*What is needed*. In the entries that follow, the lines from the one with "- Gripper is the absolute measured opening" through the one with "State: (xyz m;" are the ones to write out, exactly and with both ends included. Nothing else should appear.

Extracted information Start Marker

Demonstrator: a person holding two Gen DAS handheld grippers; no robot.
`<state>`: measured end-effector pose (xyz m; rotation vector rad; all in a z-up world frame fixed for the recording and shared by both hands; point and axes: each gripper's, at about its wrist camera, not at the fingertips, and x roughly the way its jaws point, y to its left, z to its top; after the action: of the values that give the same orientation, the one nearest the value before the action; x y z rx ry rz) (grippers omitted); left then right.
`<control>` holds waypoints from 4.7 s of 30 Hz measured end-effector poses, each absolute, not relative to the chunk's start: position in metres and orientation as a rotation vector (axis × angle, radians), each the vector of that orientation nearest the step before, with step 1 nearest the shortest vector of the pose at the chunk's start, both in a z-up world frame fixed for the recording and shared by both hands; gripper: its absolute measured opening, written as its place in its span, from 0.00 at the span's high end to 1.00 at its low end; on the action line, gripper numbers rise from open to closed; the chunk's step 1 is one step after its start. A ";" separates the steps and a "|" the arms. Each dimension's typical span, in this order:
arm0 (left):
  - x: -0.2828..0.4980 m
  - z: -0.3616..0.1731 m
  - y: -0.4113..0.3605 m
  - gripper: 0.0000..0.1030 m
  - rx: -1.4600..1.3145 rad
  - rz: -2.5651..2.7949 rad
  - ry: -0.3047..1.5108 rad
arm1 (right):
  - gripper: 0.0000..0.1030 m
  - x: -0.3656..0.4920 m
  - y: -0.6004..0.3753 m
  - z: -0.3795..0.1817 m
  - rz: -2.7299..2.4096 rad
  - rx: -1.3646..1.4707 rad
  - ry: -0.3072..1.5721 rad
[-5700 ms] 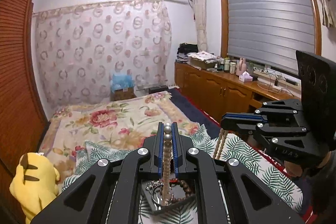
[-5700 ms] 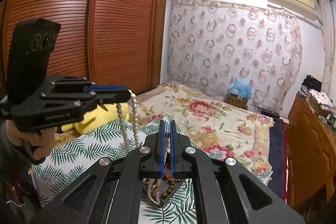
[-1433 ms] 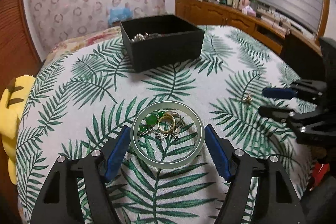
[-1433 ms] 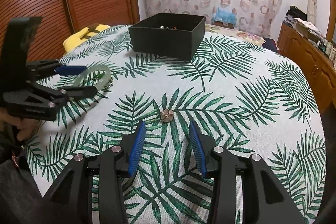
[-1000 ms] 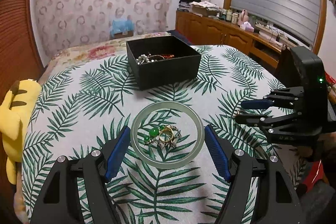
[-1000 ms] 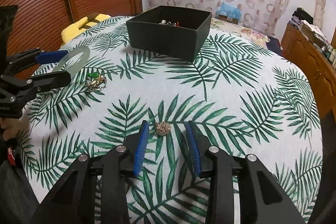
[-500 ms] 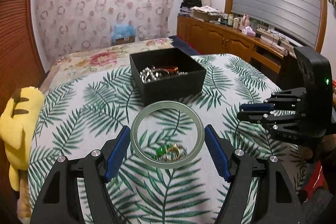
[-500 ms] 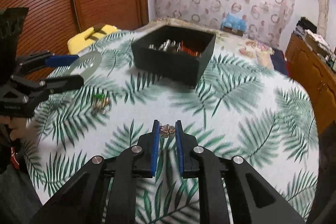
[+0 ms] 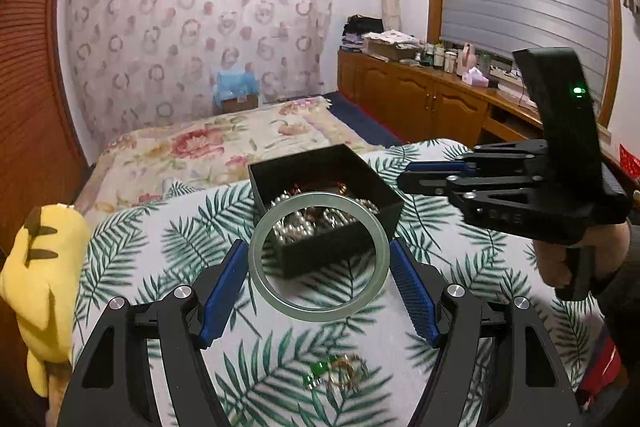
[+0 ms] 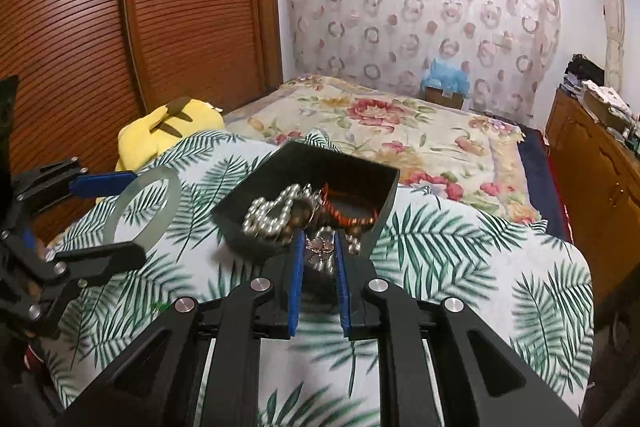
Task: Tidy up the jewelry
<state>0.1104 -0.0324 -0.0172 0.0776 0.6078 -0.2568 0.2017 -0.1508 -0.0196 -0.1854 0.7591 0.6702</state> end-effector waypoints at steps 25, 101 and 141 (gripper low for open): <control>0.197 -0.043 -0.053 0.33 0.097 -0.237 0.702 | 0.71 0.222 -0.184 -0.035 0.662 -0.054 0.768; 0.071 -0.088 0.044 0.08 -0.025 -0.264 0.852 | 0.89 0.112 -0.089 -0.067 0.898 -0.288 0.903; 0.099 -0.071 -0.023 0.88 0.106 -0.356 0.783 | 0.89 0.131 -0.155 -0.045 0.790 -0.212 0.843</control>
<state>0.0989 -0.0228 -0.0706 0.1062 0.7827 -0.3563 0.1307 -0.1552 -0.0451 -0.2121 0.8427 0.7902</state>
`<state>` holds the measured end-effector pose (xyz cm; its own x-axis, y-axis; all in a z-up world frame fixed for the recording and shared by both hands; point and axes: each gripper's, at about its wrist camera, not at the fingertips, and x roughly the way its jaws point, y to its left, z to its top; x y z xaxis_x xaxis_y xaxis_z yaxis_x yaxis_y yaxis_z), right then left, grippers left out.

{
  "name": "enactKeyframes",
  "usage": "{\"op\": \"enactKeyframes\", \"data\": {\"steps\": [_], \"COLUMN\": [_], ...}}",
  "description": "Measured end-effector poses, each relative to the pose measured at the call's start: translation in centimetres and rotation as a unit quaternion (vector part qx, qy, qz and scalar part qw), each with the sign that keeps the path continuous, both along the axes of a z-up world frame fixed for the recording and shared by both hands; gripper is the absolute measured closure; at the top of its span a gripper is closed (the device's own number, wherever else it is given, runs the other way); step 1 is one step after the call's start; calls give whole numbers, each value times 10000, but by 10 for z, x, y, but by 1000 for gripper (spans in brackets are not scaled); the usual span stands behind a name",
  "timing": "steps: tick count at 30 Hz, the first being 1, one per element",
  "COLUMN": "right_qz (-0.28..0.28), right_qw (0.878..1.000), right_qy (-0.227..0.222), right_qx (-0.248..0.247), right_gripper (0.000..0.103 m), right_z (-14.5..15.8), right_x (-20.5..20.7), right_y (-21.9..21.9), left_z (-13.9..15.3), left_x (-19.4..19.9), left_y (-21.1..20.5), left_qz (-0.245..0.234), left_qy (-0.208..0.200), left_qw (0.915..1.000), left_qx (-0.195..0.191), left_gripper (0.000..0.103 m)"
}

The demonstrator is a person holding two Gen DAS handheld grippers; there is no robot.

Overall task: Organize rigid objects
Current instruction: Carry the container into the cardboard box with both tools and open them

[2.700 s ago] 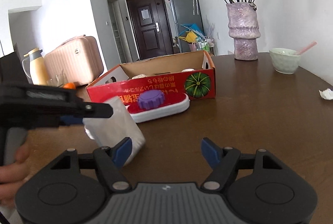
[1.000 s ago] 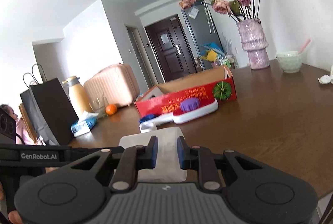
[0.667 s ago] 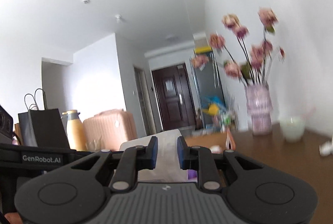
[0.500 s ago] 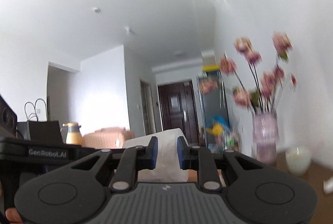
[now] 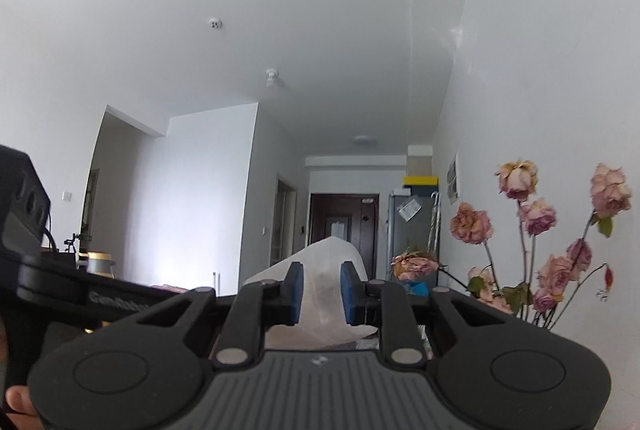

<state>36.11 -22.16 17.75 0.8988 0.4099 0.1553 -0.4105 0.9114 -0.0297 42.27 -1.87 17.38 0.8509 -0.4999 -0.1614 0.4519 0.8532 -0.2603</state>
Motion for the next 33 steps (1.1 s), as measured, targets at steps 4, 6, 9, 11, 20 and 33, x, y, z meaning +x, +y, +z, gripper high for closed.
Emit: {"op": "enactKeyframes", "data": {"steps": [4, 6, 9, 11, 20, 33], "right_qz": [78, 81, 105, 151, 46, -534], "right_qw": [9987, 9968, 9912, 9854, 9343, 8763], "right_qy": [502, 794, 1308, 1677, 3551, 4770], "right_qx": [45, 68, 183, 254, 302, -422], "right_gripper": [85, 85, 85, 86, 87, 65], "right_z": [11, 7, -5, -18, -124, -218], "right_x": [52, 79, 124, 152, 284, 347], "right_y": [6, 7, 9, 10, 29, 65], "left_z": [-6, -13, -28, -40, -162, -230], "left_x": [50, 73, 102, 126, 244, 281], "left_y": [13, 21, 33, 36, 51, 45], "left_qz": [-18, -56, 10, 45, 294, 618], "left_qy": [361, 532, 749, 921, 2598, 3299], "left_qw": [9991, 9980, 9964, 9951, 9650, 9396], "left_qx": [-226, -326, -405, -356, -209, 666], "left_gripper": [79, 79, 79, 79, 79, 65]}}
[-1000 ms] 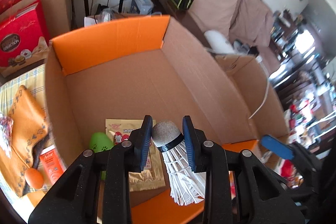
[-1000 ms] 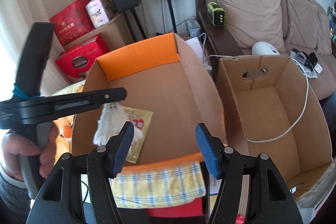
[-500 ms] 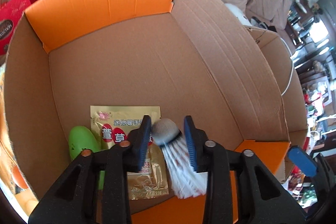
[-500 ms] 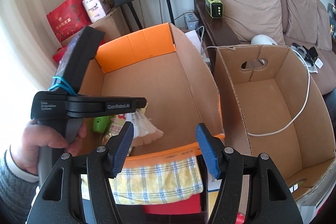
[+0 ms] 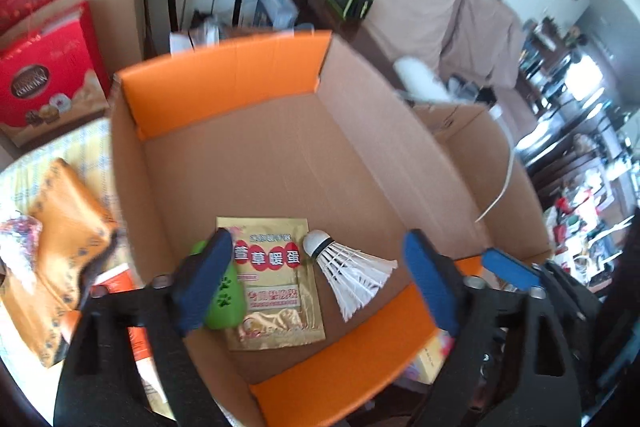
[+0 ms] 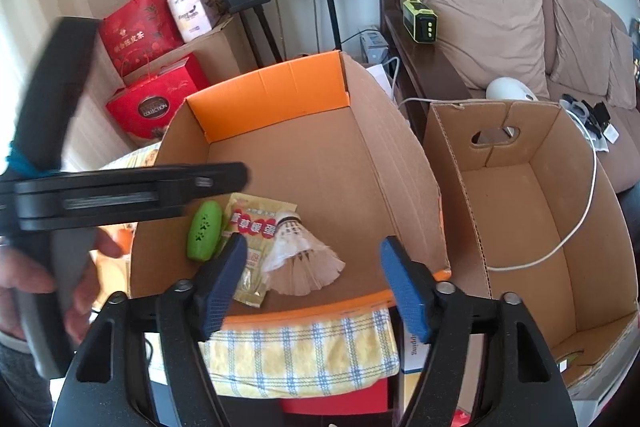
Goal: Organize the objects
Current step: 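Lower the shuttlecock into the orange box and open the left gripper, then withdraw both grippers from the orange box back over the table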
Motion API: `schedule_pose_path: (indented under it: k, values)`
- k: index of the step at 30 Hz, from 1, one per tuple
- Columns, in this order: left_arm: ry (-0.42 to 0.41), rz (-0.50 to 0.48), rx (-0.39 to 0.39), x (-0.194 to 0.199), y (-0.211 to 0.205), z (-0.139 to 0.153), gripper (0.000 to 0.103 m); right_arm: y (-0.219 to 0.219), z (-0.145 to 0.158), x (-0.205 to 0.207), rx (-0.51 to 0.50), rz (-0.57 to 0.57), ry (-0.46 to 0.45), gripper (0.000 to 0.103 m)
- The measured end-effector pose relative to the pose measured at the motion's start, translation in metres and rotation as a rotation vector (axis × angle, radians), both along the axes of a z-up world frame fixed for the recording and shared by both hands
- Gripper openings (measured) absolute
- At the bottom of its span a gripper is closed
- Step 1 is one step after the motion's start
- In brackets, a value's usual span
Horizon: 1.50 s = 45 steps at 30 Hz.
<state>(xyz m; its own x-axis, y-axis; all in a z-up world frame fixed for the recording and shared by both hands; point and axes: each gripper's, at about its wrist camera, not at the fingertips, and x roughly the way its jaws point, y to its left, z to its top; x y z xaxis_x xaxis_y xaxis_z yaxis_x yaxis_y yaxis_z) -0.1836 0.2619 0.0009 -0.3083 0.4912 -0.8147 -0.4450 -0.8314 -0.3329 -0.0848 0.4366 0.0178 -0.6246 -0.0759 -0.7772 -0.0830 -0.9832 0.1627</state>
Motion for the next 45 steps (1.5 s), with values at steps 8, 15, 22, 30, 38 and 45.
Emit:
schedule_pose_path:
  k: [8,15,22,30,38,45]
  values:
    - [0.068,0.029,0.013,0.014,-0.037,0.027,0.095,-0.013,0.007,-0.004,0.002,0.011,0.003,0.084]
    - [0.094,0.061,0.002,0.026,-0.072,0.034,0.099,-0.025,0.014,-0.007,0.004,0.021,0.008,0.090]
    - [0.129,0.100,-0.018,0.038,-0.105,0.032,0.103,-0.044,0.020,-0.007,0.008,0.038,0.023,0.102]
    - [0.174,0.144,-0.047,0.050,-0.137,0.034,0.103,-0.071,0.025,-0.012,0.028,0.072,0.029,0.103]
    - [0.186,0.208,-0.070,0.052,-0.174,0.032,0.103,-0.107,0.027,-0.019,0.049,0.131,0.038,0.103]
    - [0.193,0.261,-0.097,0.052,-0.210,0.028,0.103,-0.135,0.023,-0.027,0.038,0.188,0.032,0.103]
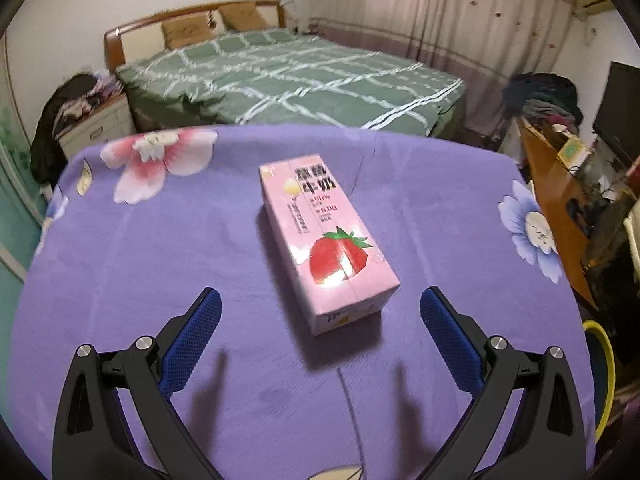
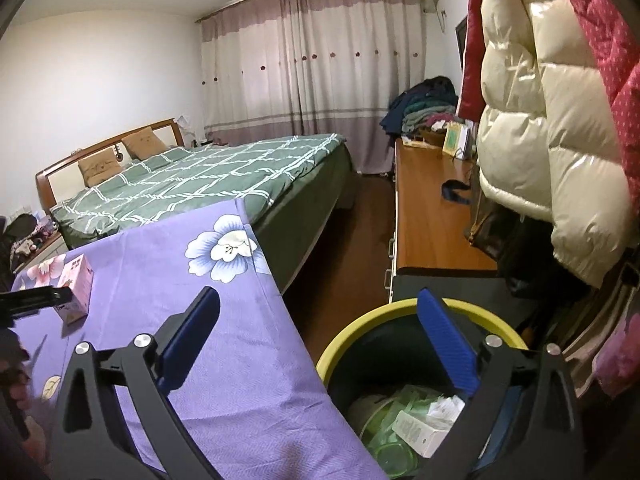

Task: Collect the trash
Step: 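Move the left gripper to the pink strawberry milk carton and grasp it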

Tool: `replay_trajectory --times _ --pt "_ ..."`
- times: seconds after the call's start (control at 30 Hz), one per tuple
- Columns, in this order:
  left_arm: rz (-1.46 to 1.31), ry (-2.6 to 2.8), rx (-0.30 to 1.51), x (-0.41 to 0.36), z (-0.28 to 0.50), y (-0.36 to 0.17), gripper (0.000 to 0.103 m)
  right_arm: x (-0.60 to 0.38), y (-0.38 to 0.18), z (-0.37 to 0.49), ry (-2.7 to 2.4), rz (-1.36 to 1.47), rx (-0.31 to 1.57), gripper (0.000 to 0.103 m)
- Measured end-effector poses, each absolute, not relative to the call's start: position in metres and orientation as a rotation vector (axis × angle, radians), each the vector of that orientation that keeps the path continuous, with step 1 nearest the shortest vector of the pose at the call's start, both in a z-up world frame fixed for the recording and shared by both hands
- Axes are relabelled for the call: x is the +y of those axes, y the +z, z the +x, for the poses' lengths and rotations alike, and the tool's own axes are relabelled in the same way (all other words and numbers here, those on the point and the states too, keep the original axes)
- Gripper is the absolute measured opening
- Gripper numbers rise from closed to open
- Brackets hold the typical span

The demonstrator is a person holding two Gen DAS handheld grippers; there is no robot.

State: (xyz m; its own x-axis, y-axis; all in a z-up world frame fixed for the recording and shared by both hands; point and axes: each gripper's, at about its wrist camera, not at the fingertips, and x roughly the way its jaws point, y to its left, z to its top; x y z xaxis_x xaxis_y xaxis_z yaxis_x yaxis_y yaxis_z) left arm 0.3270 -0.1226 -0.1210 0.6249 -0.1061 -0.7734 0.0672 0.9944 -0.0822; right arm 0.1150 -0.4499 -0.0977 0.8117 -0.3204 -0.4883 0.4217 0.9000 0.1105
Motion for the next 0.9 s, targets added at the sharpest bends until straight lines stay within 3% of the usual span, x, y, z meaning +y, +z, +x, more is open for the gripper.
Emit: replay_trajectory --times 0.1,0.3,0.57,0.8,0.9 --pt "-0.027 -0.076 0.883 -0.126 0.337 -0.128 0.097 -0.452 -0.098 0.115 -0.395 0.229 0.481 0.094" --pt "-0.039 -0.081 0.920 -0.103 0.347 -0.140 0.082 -0.451 -0.098 0.115 -0.393 0.230 0.481 0.094" --pt "0.003 -0.107 0.905 -0.051 0.332 -0.133 0.086 -0.451 -0.098 0.114 -0.392 0.233 0.485 0.094" --pt "0.043 -0.149 0.868 -0.058 0.342 -0.133 0.087 -0.451 -0.100 0.116 -0.389 0.238 0.497 0.094" --pt "0.078 -0.150 0.866 -0.066 0.342 -0.135 0.077 -0.451 -0.101 0.118 -0.388 0.236 0.499 0.094"
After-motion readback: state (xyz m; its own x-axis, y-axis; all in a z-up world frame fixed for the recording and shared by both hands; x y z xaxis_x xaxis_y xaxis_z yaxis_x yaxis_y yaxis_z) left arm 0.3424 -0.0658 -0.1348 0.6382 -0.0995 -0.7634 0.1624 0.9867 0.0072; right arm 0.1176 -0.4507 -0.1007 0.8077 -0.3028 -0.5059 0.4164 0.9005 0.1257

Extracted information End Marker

*Answer*.
- Gripper is the absolute measured opening
- Gripper numbers rise from closed to open
- Brackets hold the typical span

The demonstrator is a person holding two Gen DAS handheld grippers; there is no robot.

State: (xyz m; its own x-axis, y-axis; all in a z-up world frame fixed for the recording and shared by both hands; point and axes: each gripper's, at about its wrist camera, not at the fingertips, and x roughly the way its jaws point, y to its left, z to its top; x y z xaxis_x xaxis_y xaxis_z yaxis_x yaxis_y yaxis_z) left arm 0.3270 -0.1226 -0.1210 0.6249 -0.1061 -0.7734 0.0672 0.9944 -0.0822; right arm 0.1150 -0.4499 -0.0977 0.8117 -0.3204 -0.4883 0.4217 0.9000 0.1105

The exercise requires nothing else.